Une façon, sourit-on en interne, de masquer la carence créative du président.

« Le risque ? Une recomposition… »

« Le chantier va être long, avertit Benoît Cerexhe. Il nous faut reconstruire, avec une jeune génération qui adhère à notre projet, en se donnant cinq ans. Les André Antoine, les Joëlle Milquet, moi-même, nous ne sommes pas vieux, mais nous devons céder peu à peu la place de façon cohérente, avec des gens qui suivent tous la même ligne. Le creux actuel doit nous donner l’envie de reprendre des risques, comme en 1999. »

« Nous sommes relativement stables, aux alentours de 14-15 % depuis quelques années, ce qui n’est pas à négliger dans un paysage d’émiettement progressif des partis politiques, tempère Maxime Prevot. Il y a, ailleurs en Europe, beaucoup de formations politiques qui seraient heureuses d’avoir cette stabilité. » Ses recettes namuroises pourraient servir, ajoute-t-il. « D’abord de la proximité, rien ne remplacera jamais ça. Je pense ensuite qu’il faut aussi avoir un discours clair et savoir dire non. Un politique se trompe s’il croit que pour gagner l’estime de ses concitoyens, il doit dire oui à tout.

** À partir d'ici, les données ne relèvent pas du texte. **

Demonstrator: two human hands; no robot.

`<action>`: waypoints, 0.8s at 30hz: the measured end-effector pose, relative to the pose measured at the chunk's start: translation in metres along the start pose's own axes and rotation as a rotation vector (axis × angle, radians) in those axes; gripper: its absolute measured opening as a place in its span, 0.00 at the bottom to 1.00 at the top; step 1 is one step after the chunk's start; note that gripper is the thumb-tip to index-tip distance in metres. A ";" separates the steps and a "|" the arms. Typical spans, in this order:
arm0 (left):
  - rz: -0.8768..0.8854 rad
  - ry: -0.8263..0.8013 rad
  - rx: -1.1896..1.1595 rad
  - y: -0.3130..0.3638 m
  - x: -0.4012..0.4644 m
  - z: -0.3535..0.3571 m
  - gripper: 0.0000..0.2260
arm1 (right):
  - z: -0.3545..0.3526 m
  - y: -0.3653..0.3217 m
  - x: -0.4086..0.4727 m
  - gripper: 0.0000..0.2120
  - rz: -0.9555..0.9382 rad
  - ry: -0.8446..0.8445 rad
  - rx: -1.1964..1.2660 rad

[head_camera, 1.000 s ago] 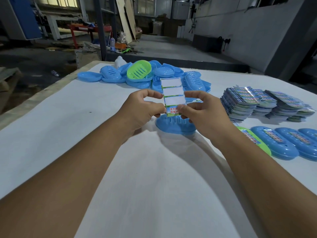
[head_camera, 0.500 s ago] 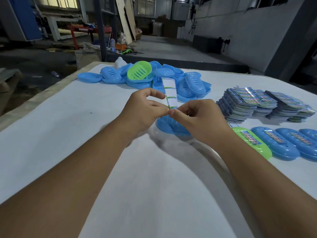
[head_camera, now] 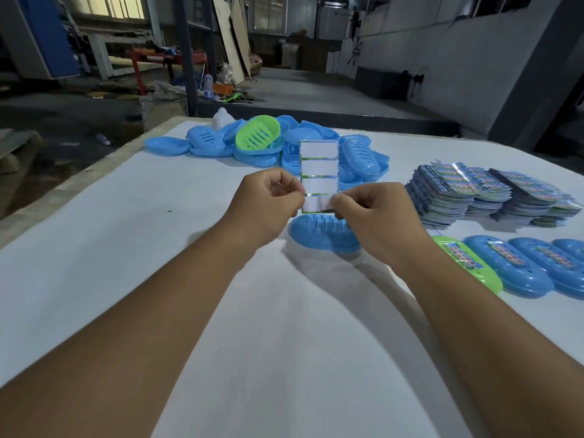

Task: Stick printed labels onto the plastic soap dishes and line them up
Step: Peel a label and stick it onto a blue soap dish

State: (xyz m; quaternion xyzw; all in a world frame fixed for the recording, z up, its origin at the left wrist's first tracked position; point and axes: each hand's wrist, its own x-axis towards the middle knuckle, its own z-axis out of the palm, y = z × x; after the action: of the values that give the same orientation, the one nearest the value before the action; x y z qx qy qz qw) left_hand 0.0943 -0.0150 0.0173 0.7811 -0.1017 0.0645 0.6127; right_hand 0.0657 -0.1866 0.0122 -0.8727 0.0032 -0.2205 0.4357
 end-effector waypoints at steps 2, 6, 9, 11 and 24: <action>-0.045 0.031 -0.014 0.000 0.001 -0.001 0.08 | -0.001 0.002 0.002 0.14 0.032 0.025 0.032; -0.098 0.089 -0.080 0.000 0.005 -0.004 0.03 | -0.004 0.004 0.005 0.13 0.087 0.059 0.075; -0.079 0.073 -0.084 -0.001 0.005 -0.006 0.05 | -0.006 0.005 0.006 0.12 0.119 0.097 0.074; -0.079 0.082 -0.050 -0.001 0.006 -0.008 0.07 | -0.007 0.006 0.008 0.13 0.145 0.114 0.041; -0.120 0.147 0.859 -0.012 0.013 -0.036 0.06 | -0.006 0.006 0.006 0.16 0.130 0.136 -0.061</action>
State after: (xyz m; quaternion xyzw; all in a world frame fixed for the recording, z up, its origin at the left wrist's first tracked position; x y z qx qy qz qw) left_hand 0.1111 0.0220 0.0175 0.9628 0.0239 0.1207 0.2406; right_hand 0.0694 -0.1959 0.0135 -0.8665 0.0961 -0.2502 0.4211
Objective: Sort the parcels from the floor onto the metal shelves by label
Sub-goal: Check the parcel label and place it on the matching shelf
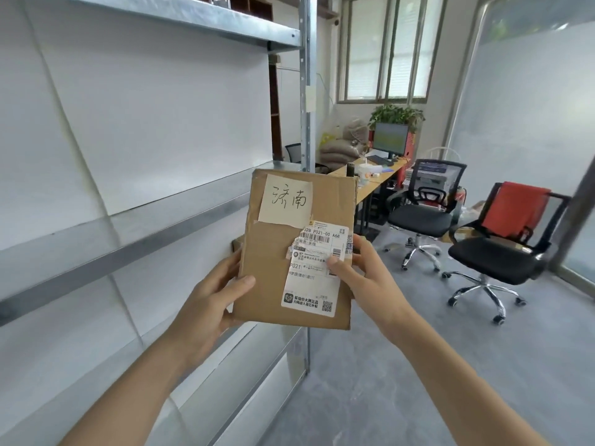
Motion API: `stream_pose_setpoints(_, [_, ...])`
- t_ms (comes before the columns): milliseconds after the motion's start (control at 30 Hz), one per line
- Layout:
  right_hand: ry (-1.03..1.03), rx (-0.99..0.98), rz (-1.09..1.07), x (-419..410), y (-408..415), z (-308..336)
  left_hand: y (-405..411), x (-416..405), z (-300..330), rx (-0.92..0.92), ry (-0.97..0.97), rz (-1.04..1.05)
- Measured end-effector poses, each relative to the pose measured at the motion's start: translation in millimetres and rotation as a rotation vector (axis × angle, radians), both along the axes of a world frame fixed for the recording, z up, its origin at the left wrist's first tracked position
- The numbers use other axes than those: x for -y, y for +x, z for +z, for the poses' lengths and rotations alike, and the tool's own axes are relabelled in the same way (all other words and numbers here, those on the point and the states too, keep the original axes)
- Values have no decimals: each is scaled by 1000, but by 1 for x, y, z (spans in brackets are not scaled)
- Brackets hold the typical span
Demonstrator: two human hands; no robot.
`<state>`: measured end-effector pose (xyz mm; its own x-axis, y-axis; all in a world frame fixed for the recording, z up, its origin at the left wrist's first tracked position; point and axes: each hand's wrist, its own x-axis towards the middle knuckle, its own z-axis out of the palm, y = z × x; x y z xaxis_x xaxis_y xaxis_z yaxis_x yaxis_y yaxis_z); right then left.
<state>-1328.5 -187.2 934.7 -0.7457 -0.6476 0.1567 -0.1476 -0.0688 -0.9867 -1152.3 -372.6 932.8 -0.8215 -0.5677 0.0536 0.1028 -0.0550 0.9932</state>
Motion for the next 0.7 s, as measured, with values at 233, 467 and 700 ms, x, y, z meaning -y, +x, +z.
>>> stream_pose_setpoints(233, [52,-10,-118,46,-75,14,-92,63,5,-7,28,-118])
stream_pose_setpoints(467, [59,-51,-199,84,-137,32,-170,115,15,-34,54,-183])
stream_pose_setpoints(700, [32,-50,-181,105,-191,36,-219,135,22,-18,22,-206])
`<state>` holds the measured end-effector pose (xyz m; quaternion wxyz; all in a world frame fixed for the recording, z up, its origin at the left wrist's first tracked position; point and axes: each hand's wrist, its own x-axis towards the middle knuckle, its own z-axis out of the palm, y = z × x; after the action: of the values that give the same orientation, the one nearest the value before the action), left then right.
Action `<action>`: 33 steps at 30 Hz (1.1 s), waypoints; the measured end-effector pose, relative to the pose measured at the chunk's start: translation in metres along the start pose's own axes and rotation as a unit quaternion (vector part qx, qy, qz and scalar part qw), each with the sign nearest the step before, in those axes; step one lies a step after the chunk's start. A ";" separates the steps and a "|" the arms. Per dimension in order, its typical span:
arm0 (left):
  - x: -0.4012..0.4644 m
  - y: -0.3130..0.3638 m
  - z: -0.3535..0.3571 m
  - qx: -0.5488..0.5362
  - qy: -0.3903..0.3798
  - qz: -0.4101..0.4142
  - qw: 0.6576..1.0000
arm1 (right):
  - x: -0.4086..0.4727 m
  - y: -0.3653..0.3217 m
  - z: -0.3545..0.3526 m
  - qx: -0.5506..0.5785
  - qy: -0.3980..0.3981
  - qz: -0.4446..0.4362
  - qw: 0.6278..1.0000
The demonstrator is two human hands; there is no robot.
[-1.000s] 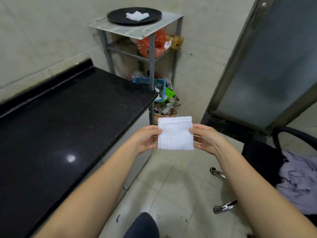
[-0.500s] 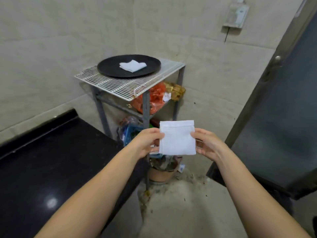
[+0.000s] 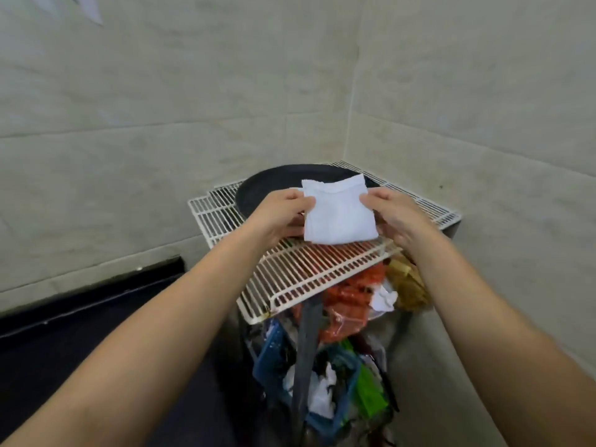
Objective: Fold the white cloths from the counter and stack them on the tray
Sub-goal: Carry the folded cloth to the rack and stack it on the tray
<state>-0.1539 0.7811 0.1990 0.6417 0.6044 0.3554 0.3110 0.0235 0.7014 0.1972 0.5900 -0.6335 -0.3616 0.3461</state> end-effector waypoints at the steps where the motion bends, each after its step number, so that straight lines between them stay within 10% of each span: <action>1: 0.016 0.003 0.002 -0.001 0.027 -0.007 1.000 | 0.027 -0.002 -0.001 -0.017 -0.020 -0.003 1.000; 16: 0.137 -0.027 0.004 0.035 0.238 -0.117 0.963 | 0.205 0.025 0.014 -0.274 -0.198 -0.044 0.940; 33: 0.092 -0.004 -0.010 0.309 0.261 -0.099 0.909 | 0.171 0.002 0.031 -0.428 -0.120 -0.182 0.877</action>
<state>-0.1113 0.8628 0.1870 0.3350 0.6310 0.6468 0.2671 0.0819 0.8649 0.1909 0.2664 -0.7006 -0.6515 0.1175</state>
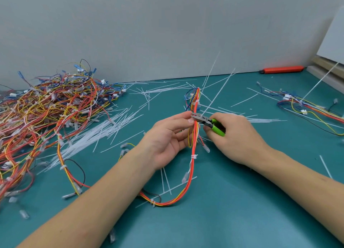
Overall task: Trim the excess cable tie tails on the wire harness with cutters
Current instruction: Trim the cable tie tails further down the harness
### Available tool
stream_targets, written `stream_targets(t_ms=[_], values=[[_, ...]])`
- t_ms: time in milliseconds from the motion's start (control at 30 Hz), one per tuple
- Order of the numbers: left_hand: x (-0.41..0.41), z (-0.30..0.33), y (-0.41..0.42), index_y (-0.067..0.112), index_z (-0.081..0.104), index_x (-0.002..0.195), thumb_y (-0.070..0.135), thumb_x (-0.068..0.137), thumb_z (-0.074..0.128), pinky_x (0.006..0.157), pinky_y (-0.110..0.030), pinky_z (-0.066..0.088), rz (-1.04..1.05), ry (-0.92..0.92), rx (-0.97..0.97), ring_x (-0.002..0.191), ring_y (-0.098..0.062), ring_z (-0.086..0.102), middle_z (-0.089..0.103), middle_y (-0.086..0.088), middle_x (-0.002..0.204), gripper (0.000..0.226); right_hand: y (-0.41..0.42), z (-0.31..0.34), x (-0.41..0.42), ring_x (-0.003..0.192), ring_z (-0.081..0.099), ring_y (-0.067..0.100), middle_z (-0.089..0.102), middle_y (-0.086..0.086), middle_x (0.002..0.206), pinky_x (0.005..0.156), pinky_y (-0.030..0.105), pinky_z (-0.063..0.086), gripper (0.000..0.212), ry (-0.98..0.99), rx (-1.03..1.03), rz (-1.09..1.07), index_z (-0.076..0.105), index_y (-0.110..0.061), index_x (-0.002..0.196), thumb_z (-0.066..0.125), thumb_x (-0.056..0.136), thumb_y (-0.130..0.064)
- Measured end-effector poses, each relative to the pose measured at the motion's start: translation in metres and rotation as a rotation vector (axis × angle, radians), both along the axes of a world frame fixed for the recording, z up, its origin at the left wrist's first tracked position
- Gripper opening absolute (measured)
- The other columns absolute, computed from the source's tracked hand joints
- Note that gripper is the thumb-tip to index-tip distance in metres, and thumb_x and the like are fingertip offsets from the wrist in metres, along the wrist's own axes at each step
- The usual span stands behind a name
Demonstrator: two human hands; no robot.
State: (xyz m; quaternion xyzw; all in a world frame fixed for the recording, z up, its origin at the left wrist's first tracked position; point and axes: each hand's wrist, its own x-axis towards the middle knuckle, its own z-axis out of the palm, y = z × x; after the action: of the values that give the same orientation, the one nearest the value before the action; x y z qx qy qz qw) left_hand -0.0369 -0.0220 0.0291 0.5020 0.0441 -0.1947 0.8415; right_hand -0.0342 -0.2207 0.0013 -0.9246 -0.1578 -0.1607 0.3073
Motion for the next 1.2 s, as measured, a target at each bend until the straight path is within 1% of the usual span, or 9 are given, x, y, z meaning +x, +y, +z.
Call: stream_targets(t_ms=[167,367,667,767,833,900,1033,1100,1200], values=[[0.0011,-0.0013,0.0005,0.004,0.066,0.125,-0.003,0.088,0.065,0.073,-0.029,0.059,0.014,-0.008,0.043,0.068,-0.014,0.07,0.073,-0.009,0.092,0.037,-0.0011,-0.0014,0.0023,0.061,0.05,0.015,0.052,-0.005,0.058,0.058,0.039,0.046,0.034,0.028,-0.036,-0.031,0.054,-0.021,0.071,0.062,0.096,-0.042],[-0.0006,-0.0005,-0.002,0.004,0.064,0.128,-0.003,0.089,0.065,0.075,-0.03,0.058,0.001,-0.016,0.059,0.068,-0.015,0.069,0.072,-0.009,0.101,0.04,-0.0027,-0.0022,0.0013,0.055,0.043,0.021,0.045,-0.001,0.051,0.051,0.038,0.042,0.048,0.067,-0.058,-0.092,0.047,-0.017,0.064,0.06,0.096,-0.051],[-0.0011,0.0021,0.0005,0.004,0.065,0.128,-0.003,0.089,0.065,0.074,-0.031,0.058,0.001,-0.013,0.088,0.065,-0.015,0.069,0.074,-0.007,0.089,0.039,-0.0008,-0.0008,0.001,0.073,0.05,0.012,0.055,-0.009,0.065,0.066,0.036,0.041,0.023,-0.017,-0.028,0.029,0.061,-0.024,0.081,0.064,0.096,-0.04],[0.0004,0.0023,0.0014,0.003,0.064,0.13,-0.002,0.089,0.065,0.076,-0.031,0.057,-0.017,-0.015,0.097,0.065,-0.015,0.069,0.072,-0.007,0.091,0.041,-0.0024,-0.0026,0.0024,0.062,0.049,0.014,0.054,-0.006,0.059,0.061,0.039,0.047,0.032,0.007,-0.018,0.002,0.058,-0.023,0.074,0.063,0.095,-0.046],[0.0006,0.002,0.0018,0.003,0.064,0.13,-0.002,0.089,0.065,0.076,-0.031,0.057,-0.024,-0.016,0.096,0.065,-0.015,0.068,0.072,-0.008,0.091,0.041,-0.0028,-0.0031,0.0026,0.054,0.043,0.016,0.051,-0.005,0.055,0.051,0.036,0.042,0.045,0.041,-0.028,-0.047,0.051,-0.021,0.068,0.058,0.095,-0.057],[0.0004,0.0016,0.0019,0.003,0.064,0.13,-0.002,0.089,0.065,0.073,-0.03,0.058,-0.034,-0.021,0.1,0.064,-0.015,0.068,0.072,-0.008,0.09,0.041,-0.0018,-0.0034,0.0013,0.052,0.04,0.016,0.052,-0.01,0.057,0.047,0.032,0.034,0.045,0.055,-0.075,-0.091,0.05,-0.025,0.072,0.053,0.095,-0.064],[0.0001,0.0017,0.0021,0.003,0.064,0.13,-0.003,0.089,0.065,0.073,-0.029,0.059,-0.034,-0.03,0.103,0.066,-0.015,0.069,0.073,-0.008,0.089,0.041,-0.0011,-0.0033,-0.0004,0.053,0.041,0.016,0.049,-0.004,0.054,0.049,0.034,0.038,0.052,0.026,-0.04,-0.08,0.046,-0.018,0.066,0.057,0.095,-0.061],[0.0003,0.0021,0.0022,0.002,0.064,0.13,-0.003,0.09,0.065,0.076,-0.029,0.058,-0.028,-0.04,0.106,0.068,-0.015,0.07,0.073,-0.008,0.09,0.041,-0.0014,-0.0029,0.0004,0.056,0.045,0.014,0.049,-0.003,0.054,0.054,0.038,0.044,0.047,-0.004,-0.026,-0.046,0.049,-0.019,0.068,0.061,0.095,-0.056],[0.0004,0.0016,0.0018,0.002,0.065,0.13,-0.002,0.09,0.065,0.079,-0.03,0.057,-0.03,-0.049,0.113,0.069,-0.015,0.07,0.073,-0.007,0.092,0.041,-0.0018,-0.0026,0.0024,0.069,0.049,0.012,0.054,-0.004,0.062,0.062,0.038,0.044,0.036,-0.023,-0.034,-0.004,0.056,-0.021,0.075,0.062,0.097,-0.05]])
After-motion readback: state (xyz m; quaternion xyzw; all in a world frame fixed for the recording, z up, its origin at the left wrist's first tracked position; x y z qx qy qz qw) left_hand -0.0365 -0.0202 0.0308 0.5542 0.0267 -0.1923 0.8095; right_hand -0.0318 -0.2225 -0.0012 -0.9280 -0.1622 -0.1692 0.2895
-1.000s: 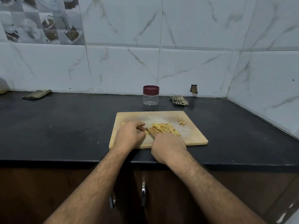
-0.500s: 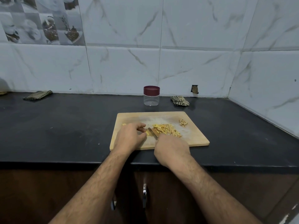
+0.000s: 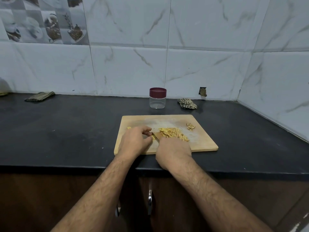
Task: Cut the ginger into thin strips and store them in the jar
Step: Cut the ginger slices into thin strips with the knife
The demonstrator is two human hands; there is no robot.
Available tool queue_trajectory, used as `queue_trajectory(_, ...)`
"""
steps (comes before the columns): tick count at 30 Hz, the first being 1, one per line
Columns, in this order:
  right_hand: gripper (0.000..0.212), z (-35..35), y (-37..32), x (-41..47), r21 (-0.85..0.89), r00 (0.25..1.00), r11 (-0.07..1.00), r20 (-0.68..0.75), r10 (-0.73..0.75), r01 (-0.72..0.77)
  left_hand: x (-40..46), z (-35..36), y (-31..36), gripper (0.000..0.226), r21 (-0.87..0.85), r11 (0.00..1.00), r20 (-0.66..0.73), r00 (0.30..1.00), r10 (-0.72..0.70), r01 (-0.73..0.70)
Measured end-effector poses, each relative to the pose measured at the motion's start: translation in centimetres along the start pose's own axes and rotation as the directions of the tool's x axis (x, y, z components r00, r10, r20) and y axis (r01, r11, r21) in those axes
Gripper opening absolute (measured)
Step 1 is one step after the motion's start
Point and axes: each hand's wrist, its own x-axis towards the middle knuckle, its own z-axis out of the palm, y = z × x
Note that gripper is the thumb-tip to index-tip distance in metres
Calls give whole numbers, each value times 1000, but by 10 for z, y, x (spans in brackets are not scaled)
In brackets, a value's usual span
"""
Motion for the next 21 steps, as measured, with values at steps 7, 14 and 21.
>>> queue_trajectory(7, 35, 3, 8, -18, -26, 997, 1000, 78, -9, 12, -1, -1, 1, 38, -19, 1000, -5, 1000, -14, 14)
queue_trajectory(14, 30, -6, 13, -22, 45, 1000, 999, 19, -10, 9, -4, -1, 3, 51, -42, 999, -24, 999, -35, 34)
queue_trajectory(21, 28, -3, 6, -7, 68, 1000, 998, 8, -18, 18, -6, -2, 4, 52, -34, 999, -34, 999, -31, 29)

On attend de nous que l’on prenne des décisions, qu’on les assume, que l’on trace la voie en acceptant de prendre des coups. Cela demande parfois plus d’audace et de courage à l’heure du citoyen-roi ! »

Le CDH pourrait-il disparaître ? Le politologue de l’ULB Pascal Delwit en a émis l’année dernière l’hypothèse, suscitant la colère des principaux intéressés. « Depuis que je suis arrivé en 1996 dans ce parti, on prédit sa mort subite, s’amuse Olivier Laruelle, chez Milquet. Vingt ans plus tard, on a le double des élus Ecolo. On aura toujours besoin d’un parti rassurant, pragmatique et modéré face à une coalition MR – N-VA. »

Les humanistes ne s’en cachent toutefois pas : l’heure est grave. Si l’opération de renouveau échoue, il y a un risque. « Celui d’avoir une véritable recomposition du paysage politique comme certains l’ont envisagé avant que le CDH ne voit le jour », conclut Benoît Cerexhe. En clair : le risque d’être avalé.